In addition, the character of the assets and gross income of the partnership 
shall retain the same character in the hands of the REIT.  Accordingly, our 
proportionate share of the assets, liabilities and items of income of the 
Operating Partnership are treated as assets, liabilities and items of income 
of ours for purposes of applying the requirements described herein, provided 
that the Operating Partnership is treated as a partnership for federal income 
tax purposes.  See "--Other Tax Considerations--Effect of Tax Status of the 
Operating Partnership on REIT Qualification" on page 30.

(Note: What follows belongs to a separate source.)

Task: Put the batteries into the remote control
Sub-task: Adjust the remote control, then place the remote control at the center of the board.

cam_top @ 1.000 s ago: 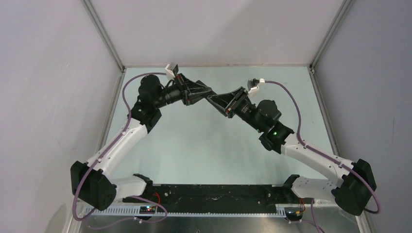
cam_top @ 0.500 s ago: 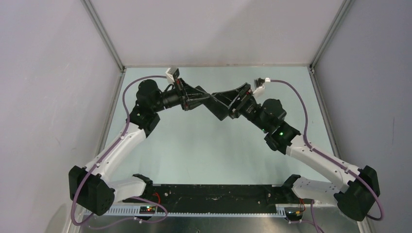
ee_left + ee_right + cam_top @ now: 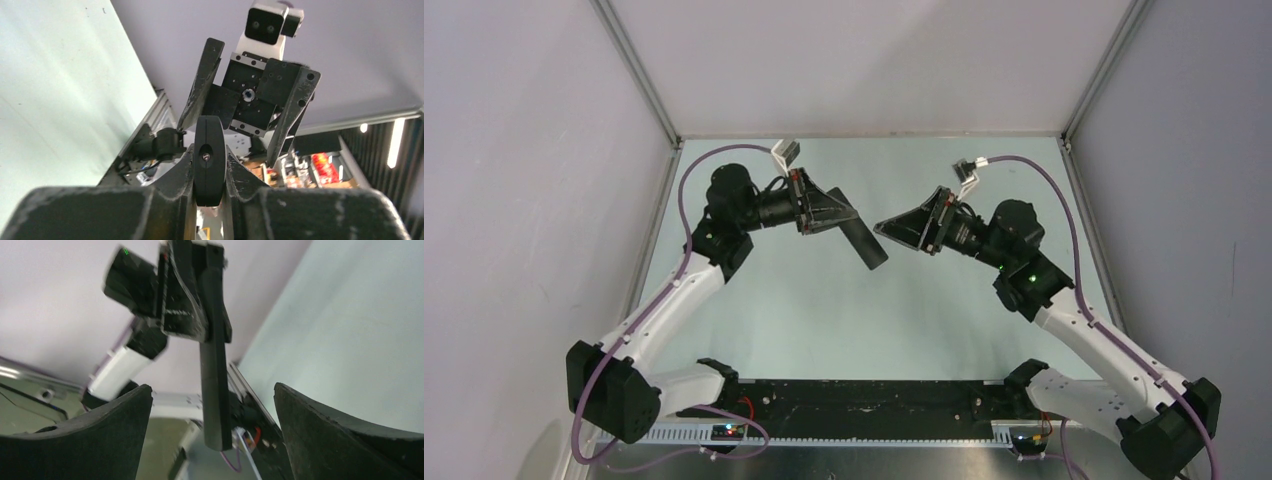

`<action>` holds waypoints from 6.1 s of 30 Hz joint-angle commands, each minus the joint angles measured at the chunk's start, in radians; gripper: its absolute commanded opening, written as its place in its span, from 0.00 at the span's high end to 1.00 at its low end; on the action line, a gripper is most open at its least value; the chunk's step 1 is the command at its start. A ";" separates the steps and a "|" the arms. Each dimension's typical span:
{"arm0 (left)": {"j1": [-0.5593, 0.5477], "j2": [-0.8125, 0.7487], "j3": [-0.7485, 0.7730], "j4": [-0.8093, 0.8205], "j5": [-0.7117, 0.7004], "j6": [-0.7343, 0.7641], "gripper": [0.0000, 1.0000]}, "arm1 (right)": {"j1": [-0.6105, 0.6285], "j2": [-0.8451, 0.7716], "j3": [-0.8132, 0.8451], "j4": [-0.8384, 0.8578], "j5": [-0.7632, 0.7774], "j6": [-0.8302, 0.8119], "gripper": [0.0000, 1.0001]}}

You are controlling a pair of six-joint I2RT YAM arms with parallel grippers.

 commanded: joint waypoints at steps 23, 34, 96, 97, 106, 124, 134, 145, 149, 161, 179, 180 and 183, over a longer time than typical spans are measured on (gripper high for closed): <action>-0.001 0.025 0.068 -0.150 0.203 0.343 0.86 | 0.113 0.235 0.126 -0.107 -0.373 -0.381 0.73; 0.001 -0.074 0.037 -0.312 -0.130 0.444 0.27 | 0.161 0.168 0.129 -0.174 -0.158 -0.448 0.86; -0.145 -0.046 0.171 -0.620 -0.498 0.616 0.92 | 0.355 0.249 0.325 -0.420 0.329 -0.514 0.01; -0.146 -0.047 0.175 -0.620 -0.484 0.630 0.92 | 0.344 0.241 0.317 -0.409 0.298 -0.508 0.01; -0.144 -0.103 0.224 -0.620 -0.334 0.744 0.92 | 0.306 0.166 0.257 -0.330 0.094 -0.505 0.01; -0.139 -0.193 0.306 -0.573 -0.143 0.811 0.91 | 0.223 0.066 0.091 0.111 -0.154 -0.431 0.01; -0.138 -0.218 0.301 -0.538 -0.104 0.791 0.90 | 0.247 0.160 0.086 0.262 -0.199 -0.397 0.00; -0.139 -0.238 0.289 -0.520 -0.097 0.781 0.88 | 0.268 0.215 0.086 0.321 -0.202 -0.348 0.20; -0.138 -0.243 0.287 -0.520 -0.096 0.779 0.87 | 0.267 0.217 0.085 0.331 -0.196 -0.339 0.39; -0.136 -0.255 0.249 -0.520 -0.245 0.726 0.11 | 0.263 0.216 0.085 0.265 -0.150 -0.326 0.64; 0.075 -0.269 -0.033 -0.640 -0.647 0.598 0.00 | 0.025 0.204 -0.077 -0.434 0.646 -0.367 0.70; 0.075 -0.266 -0.033 -0.648 -0.653 0.602 0.00 | 0.011 0.216 -0.071 -0.461 0.675 -0.363 0.69; 0.075 -0.251 -0.034 -0.664 -0.665 0.606 0.00 | -0.051 0.280 -0.063 -0.507 0.759 -0.328 0.67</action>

     Income Tests.  In order to qualify as a REIT, a company must satisfy 
three gross income requirements on an annual basis.  First, at least 75% of 
its gross income (excluding gross income from prohibited transactions) for 
each taxable year must be derived directly or indirectly from investments 
relating to real property or mortgages on real property (including "rents from 

                                          24
<PAGE>


real property" and, in certain circumstances, interest) or from certain types 
of temporary investments.  Second, at least 95% of its gross income (excluding 
gross income from prohibited transactions) for each taxable year must be 
derived from the same items which qualify under the 75% gross income test, and 
from dividends, interest and gain from the sale or disposition of stock or 
securities, or from any combination of the foregoing.  Third, short-term gain 
from the sale or other disposition of stock or securities, gain from 
prohibited transactions and gain on the sale or other disposition of real 
property held for less than four years (apart from involuntary conversions and 
sales of foreclosure property) must represent less than 30% of its gross 
income (including gross income from prohibited transactions) for each taxable 
year.  The Taxpayer Relief Act of 1997 (the "Taxpayer Relief Act") repealed 
the 30% gross income test for taxable years beginning after its enactment on 
August 5, 1997.  Accordingly, the 30% gross income test no longer applies 
beginning with our taxable year ending December 31, 1998.

     Rents received by a REIT will qualify as "rents from real property" in 
satisfying the gross income requirements described above only if several 
conditions are met.  First, the amount of rent must not be based in whole or 
in part on the income or profits of any person.  However, an amount received 
or accrued generally will not be excluded from the term "rents from real 
property" solely by reason of being based on a fixed percentage or percentages 
of gross receipts or sales.  Second, rents received from a tenant will not 
qualify as "rents from real property" in satisfying the gross income tests if 
the REIT, or a direct or indirect owner of 10% or more of the REIT, directly 
or constructively, owns 10% or more of such tenant (a "Related Party 
Tenant").  Third, if rent attributable to personal property, leased in 
connection with a lease of real property, is greater than 15% of the total 
rent received under the lease, then the portion of rent attributable to such 
personal property will not qualify as "rents from real property."  Finally, in 
order for rents received with respect to a property to qualify as "rents from 
real property," the REIT generally must not operate or manage the property or 
furnish or render services to tenants, except through an "independent 
contractor" who is adequately compensated and from whom the REIT derives no 
income.  The "independent contractor" requirement, however, does not apply to 
the extent the services provided by the REIT are "usually or customarily 
rendered" in connection with the rental of space for occupancy only and are 
not otherwise considered "rendered to the occupant."  The Taxpayer Relief Act 
provides a de minimis rule for non-customary services beginning with our 
taxable year ending December 31, 1998.  Specifically, if the value of the 
non-customary service income with respect to a property (valued at no less 
than 150% of the direct costs of performing such services) is 1% or less of 
the total income derived from the property, then all rental income except the 
non-customary service income will qualify as "rents from real property."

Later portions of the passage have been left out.